TASK OBJECTIVE ::
Set down nothing except the lines starting at the one with "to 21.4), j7" and ending at the final line of the material, each word for word.

SUPPLIED INFORMATION ::
────────
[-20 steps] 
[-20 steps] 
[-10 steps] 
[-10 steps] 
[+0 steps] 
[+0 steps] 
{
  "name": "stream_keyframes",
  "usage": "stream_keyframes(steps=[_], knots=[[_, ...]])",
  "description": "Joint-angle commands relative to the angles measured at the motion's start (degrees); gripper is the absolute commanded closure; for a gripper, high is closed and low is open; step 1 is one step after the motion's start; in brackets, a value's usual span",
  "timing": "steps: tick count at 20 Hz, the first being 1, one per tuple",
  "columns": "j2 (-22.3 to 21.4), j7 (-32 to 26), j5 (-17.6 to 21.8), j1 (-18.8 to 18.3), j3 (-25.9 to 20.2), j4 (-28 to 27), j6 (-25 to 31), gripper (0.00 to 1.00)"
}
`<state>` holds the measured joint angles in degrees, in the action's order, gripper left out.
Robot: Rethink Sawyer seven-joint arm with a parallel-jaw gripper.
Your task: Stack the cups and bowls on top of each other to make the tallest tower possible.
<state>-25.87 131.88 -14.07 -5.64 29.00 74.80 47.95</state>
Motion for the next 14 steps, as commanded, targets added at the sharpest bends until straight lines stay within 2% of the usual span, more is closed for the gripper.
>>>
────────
WRITTEN RESPONSE ::
  "columns": "j2 (-22.3 to 21.4), j7 (-32 to 26), j5 (-17.6 to 21.8), j1 (-18.8 to 18.3), j3 (-25.9 to 20.2), j4 (-28 to 27), j6 (-25 to 31), gripper (0.00 to 1.00)"
}
`<state>` holds the measured joint angles in degrees, in the action's order, gripper left out.
Robot: Rethink Sawyer seven-joint arm with a parallel-jaw gripper.
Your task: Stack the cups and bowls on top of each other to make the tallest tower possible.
<state>-25.87 131.88 -14.07 -5.64 29.00 74.80 47.95</state>
Motion for the next 14 steps, as commanded, targets added at the sharpest bends until straight lines stay within 2% of the usual span, more is closed for the gripper.
>>>

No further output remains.